To do:
Set down again exactly the lines of the listing below that fall between the line holding "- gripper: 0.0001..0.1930" and the line holding "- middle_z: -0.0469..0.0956", inclusive.
═══ Source data ═══
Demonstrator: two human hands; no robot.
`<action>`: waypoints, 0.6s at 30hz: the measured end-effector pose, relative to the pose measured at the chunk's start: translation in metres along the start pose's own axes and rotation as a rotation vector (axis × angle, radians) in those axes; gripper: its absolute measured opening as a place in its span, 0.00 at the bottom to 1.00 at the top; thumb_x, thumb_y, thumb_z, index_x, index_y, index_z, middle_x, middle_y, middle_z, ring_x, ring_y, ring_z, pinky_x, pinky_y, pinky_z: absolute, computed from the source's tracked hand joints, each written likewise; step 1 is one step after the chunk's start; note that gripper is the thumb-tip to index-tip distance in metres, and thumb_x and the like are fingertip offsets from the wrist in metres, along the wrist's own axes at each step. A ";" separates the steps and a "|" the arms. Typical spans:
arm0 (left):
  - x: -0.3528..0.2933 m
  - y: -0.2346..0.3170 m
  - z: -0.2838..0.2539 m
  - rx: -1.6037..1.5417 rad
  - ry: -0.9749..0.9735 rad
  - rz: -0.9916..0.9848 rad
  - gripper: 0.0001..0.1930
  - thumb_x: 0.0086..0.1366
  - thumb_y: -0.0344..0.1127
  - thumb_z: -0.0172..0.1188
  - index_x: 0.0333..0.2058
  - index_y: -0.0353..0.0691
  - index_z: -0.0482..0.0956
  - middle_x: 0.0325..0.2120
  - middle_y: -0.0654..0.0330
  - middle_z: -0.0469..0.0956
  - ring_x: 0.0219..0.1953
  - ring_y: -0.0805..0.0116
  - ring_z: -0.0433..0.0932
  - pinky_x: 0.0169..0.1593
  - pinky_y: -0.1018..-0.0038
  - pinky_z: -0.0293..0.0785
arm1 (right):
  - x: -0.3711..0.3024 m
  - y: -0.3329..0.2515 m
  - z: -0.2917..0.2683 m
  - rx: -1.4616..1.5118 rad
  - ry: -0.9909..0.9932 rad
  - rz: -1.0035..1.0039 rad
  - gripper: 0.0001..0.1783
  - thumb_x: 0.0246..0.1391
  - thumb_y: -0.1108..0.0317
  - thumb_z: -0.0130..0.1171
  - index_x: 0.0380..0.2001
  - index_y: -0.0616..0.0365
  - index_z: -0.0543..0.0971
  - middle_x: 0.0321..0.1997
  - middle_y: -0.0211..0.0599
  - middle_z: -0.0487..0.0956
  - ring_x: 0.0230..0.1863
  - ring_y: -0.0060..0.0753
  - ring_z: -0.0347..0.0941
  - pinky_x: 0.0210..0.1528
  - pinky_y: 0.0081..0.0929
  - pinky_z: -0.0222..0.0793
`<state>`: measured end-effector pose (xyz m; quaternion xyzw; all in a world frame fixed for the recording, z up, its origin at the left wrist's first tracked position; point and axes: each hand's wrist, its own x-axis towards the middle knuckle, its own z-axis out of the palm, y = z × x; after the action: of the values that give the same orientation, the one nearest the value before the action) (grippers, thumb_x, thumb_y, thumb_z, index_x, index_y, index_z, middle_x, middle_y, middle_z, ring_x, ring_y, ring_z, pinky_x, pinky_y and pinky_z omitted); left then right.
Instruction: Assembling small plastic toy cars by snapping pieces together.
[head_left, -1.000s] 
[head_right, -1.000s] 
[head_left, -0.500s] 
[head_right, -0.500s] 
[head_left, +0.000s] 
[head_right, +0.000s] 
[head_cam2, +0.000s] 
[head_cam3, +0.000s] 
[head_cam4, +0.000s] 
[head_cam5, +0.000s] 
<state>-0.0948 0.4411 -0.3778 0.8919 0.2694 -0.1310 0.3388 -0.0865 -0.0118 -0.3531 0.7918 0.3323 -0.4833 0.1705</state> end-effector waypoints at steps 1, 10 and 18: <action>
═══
Task answer:
  - gripper: 0.0001..0.1930
  - thumb_x: 0.0086..0.1366
  - thumb_y: -0.0344..0.1127
  - thumb_z: -0.0172..0.1188
  - index_x: 0.0333..0.2058
  - index_y: -0.0353..0.0691
  - index_z: -0.0482..0.0956
  - middle_x: 0.0325..0.2120
  - middle_y: -0.0654..0.0330
  - middle_z: -0.0469..0.0956

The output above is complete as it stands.